A escala pantone de cores dos dentes dos famosos de Hollywood é estabelecida pela chamada Marashi Collection, uma coleção de seis tons de porcelana premium com nomes como 'Sassy Smile' (para ex-fumantes inveterados) ou 'Undeniably White' (Indiscutivelmente branco) para aqueles que desejam iluminar um ambiente com seu sorriso sintético. Essa escala foi criada por Jon Marashi, um dentista estético de Los Angeles a quem é atribuído o novo sorriso perfeito de Ben Affleck, que na juventude exibia uma dentição aparentemente saudável, mas com peças pequenas e um pouco separadas. Dizem que Marashi destruiu a dentição de Joaquin Phoenix em 2019 para o personagem do Coringa e depois a consertou para a turnê de promoção do filme.


Se isso aconteceu, seria uma verdadeira exceção à regra: dentes brancos são onipresentes e estão acima de qualquer exigência de roteiro. Vemos em "Game of Thrones" (HBO) que a ação se passa numa espécie de Idade Média: há peste, há guerras, mas todos, desde reis até concubinas, têm dentes imaculados. Algo semelhante acontece em "Euphoria", onde não encontramos nenhum rastro dos problemas de mordida e apinhamento dental que são comuns em adolescentes, especialmente se baseiam sua dieta em cerveja e opioides.

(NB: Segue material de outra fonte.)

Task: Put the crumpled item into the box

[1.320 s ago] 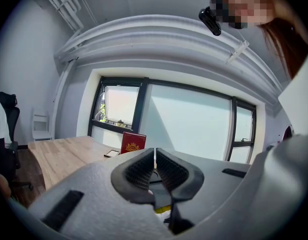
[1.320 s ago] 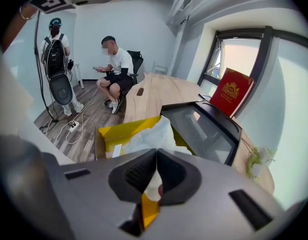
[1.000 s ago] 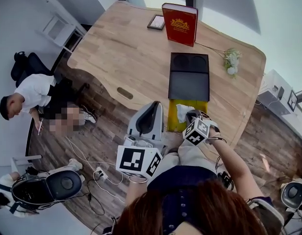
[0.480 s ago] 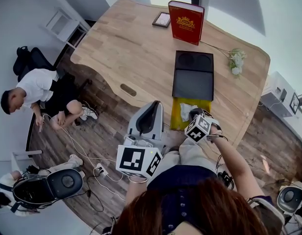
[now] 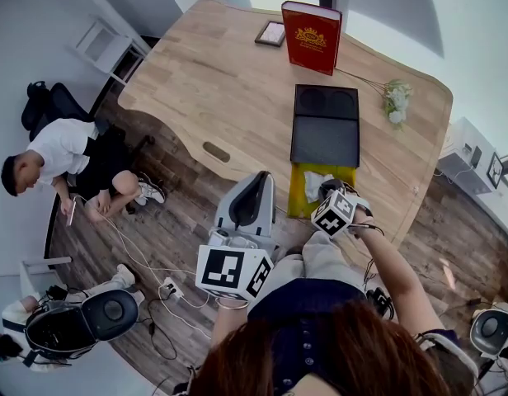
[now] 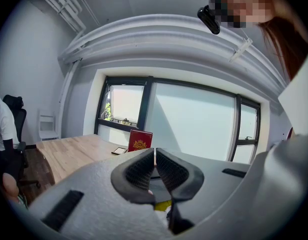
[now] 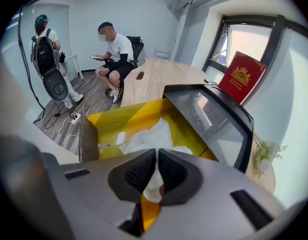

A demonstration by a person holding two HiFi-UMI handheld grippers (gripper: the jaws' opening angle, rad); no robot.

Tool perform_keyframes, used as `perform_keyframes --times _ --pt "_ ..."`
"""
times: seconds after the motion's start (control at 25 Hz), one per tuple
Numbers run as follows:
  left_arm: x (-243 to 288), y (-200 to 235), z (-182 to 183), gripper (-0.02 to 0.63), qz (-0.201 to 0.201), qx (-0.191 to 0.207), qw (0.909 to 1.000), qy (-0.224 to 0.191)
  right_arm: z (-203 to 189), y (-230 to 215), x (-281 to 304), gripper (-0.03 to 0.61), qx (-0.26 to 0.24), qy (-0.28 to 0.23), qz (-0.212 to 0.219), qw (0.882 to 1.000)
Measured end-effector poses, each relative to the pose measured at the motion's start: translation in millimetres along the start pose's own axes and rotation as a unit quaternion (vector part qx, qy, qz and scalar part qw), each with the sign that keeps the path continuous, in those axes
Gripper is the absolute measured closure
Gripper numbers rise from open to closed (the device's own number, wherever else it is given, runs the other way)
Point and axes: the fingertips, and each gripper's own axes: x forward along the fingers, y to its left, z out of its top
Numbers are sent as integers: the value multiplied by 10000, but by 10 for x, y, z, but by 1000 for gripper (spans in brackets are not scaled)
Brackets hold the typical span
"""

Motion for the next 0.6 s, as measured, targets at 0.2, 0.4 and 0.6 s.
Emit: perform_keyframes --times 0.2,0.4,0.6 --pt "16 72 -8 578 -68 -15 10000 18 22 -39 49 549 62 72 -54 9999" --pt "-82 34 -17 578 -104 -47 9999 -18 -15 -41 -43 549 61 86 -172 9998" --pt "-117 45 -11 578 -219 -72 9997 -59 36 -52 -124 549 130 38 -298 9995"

Dentes brancos, mais do que uma estética, são uma ideologia. Uma prova da vontade e da capacidade econômica de um indivíduo de otimizar suas qualidades físicas com intervenções tecnológicas mais ou menos longas, mais ou menos dolorosas e invasivas, mas eficazes, e com um resultado estético previsível e suscetível de ser clonado até o infinito. Não importa que, em uma sala escura, todos os dentes sejam brancos, refletivos e idênticos. Esse parece ser, de fato, o objetivo. Ninguém quer surpresas, e dentes não domesticados pelo ortodontista ou não branqueados são um ato de rebeldia que, em alguns ambientes, pode ser interpretado como um sinal de descuido (oh, o sacrossanto autocuidado!) ou o que é pior: de pobreza.


Por enquanto, se você tiver sucesso, como é o caso de C. Tangana, e sorrir com os dentes sem disciplina, é porque tem muito carisma. Mas talvez ainda haja pessoas que não gostem dos dentes brancos distópicos e, não havendo um imperativo médico, prefiram os seus. Às vezes, o caminho mais curto não é o pior.